THE PROBLEM —
A verbatim reproduction of the lines below, from the line containing "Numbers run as" through the line containing "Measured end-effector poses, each", both ends included, is the whole required output.

SUPPLIED INFORMATION —

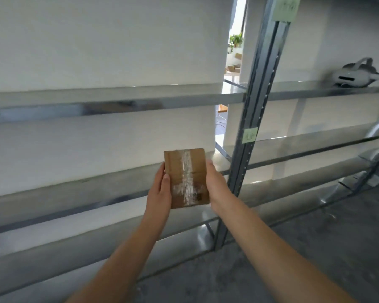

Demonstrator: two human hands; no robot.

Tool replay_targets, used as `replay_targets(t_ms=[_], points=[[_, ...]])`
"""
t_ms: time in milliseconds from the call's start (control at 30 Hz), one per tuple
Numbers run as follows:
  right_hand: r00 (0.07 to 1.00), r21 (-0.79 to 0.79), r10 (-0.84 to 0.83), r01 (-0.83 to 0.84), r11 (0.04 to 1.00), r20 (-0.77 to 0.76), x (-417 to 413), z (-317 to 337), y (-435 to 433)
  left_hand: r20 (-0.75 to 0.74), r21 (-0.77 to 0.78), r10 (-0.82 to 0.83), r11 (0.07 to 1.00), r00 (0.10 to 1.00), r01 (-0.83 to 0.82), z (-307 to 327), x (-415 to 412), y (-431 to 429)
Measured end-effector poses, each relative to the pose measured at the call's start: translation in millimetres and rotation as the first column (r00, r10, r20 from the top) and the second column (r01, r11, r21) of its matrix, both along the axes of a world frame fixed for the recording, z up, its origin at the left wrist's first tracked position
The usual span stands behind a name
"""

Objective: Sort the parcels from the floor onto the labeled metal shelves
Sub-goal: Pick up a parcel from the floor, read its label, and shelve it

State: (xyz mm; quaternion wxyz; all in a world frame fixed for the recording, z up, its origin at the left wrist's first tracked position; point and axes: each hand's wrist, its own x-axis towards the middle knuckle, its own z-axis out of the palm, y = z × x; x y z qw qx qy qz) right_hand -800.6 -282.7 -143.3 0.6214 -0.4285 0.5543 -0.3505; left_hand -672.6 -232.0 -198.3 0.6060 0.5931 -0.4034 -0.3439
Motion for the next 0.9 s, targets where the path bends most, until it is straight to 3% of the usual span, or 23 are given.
replay_targets(t_ms=[367,700,900], points=[[0.962,-0.052,0.269,-0.266,0.962,0.050,197.2,37.7,78.0,-0.037,-0.108,0.232,0.966,0.972,-0.234,46.6,170.3,113.0],[0.894,-0.142,0.442,-0.429,0.892,0.078,317.8,57.8,162.7,-0.107,-0.160,0.337,0.923,0.936,-0.351,67.2,278.8,222.8],[0.833,-0.270,0.537,-0.490,0.829,0.136,377.0,47.0,214.2,-0.060,-0.162,0.473,0.864,0.879,-0.476,74.6,319.8,289.5]])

ANSWER BOX —
Numbers run as follows:
  right_hand: r00 (0.07 to 1.00), r21 (-0.79 to 0.79), r10 (-0.84 to 0.83), r01 (-0.83 to 0.84), r11 (0.04 to 1.00), r20 (-0.77 to 0.76), x (-417 to 413), z (-317 to 337), y (-435 to 433)
  left_hand: r20 (-0.75 to 0.74), r21 (-0.77 to 0.78), r10 (-0.82 to 0.83), r11 (0.07 to 1.00), r00 (0.10 to 1.00), r01 (-0.83 to 0.82), z (-307 to 327), x (-415 to 412), y (-431 to 429)
Measured end-effector poses, each relative to the pose measured at the call's start: translation in millimetres and rotation as the first column (r00, r10, r20 from the top) and the second column (r01, r11, r21) of its matrix, both along the axes of a world frame fixed for the recording, z up, its origin at the left wrist's first tracked position

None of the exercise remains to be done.